Exercise: The line that contains "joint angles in" marks the end: retype the data below exactly from its first line through that line.

Dataset entries:
----
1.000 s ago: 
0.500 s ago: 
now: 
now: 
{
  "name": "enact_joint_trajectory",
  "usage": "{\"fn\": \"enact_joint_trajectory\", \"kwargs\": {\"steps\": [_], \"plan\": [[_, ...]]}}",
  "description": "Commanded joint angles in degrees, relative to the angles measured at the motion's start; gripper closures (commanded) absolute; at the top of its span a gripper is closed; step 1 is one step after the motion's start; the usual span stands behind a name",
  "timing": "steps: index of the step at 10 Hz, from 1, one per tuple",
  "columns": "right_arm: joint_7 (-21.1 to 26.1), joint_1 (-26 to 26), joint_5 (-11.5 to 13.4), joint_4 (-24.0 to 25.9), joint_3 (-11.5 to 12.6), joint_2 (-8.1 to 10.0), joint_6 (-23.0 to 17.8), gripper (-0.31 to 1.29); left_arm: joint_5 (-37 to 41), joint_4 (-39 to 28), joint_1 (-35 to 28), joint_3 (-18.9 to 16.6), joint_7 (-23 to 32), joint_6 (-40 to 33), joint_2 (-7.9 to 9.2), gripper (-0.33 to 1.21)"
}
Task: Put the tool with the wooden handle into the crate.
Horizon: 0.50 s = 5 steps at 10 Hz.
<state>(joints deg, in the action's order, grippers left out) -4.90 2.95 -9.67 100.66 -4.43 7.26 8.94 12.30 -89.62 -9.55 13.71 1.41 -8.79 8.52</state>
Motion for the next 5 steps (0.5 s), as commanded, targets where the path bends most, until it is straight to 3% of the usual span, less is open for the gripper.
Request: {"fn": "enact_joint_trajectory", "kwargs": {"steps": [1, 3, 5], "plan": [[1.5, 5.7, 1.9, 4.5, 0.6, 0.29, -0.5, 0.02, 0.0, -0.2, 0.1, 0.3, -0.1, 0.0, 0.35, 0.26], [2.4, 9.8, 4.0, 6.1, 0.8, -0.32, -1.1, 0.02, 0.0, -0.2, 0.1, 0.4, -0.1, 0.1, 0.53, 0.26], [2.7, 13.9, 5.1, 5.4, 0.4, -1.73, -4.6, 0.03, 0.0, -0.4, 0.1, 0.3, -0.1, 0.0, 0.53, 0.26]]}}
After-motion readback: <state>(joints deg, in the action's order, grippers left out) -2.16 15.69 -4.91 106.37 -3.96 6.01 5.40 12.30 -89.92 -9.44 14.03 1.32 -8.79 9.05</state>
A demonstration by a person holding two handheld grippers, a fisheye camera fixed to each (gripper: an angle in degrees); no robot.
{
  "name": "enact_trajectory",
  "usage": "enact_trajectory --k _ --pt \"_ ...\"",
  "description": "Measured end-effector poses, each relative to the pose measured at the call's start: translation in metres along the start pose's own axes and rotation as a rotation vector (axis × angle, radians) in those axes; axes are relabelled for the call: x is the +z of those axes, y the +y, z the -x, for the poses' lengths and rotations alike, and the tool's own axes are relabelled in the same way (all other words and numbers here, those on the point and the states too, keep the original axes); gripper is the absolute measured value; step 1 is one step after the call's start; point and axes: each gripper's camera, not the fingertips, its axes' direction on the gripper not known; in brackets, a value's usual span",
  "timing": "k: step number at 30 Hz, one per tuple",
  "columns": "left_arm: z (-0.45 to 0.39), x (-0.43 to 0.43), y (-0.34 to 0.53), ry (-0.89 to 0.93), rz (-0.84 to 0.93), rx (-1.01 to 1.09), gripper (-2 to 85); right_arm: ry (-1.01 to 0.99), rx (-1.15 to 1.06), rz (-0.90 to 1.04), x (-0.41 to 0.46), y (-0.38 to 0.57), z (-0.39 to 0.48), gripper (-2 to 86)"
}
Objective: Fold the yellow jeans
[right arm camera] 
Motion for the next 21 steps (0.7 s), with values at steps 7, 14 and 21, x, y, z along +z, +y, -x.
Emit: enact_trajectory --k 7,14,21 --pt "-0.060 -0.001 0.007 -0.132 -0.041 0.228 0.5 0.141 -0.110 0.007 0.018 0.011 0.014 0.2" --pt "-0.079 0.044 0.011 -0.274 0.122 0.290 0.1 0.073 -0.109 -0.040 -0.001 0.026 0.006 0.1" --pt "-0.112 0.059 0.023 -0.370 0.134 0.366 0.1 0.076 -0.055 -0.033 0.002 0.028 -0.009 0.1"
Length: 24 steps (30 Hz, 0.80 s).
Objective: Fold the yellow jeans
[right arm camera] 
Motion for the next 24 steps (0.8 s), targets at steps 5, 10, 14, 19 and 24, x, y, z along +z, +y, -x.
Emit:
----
Solved problem:
1.000 s ago: 
0.500 s ago: 
now: 
now: 
{
  "name": "enact_joint_trajectory",
  "usage": "{\"fn\": \"enact_joint_trajectory\", \"kwargs\": {\"steps\": [_], \"plan\": [[_, ...]]}}",
  "description": "Commanded joint angles in degrees, relative to the angles measured at the motion's start; gripper closures (commanded) absolute; at the top of its span a gripper is closed; step 1 is one step after the motion's start; the usual span stands behind a name",

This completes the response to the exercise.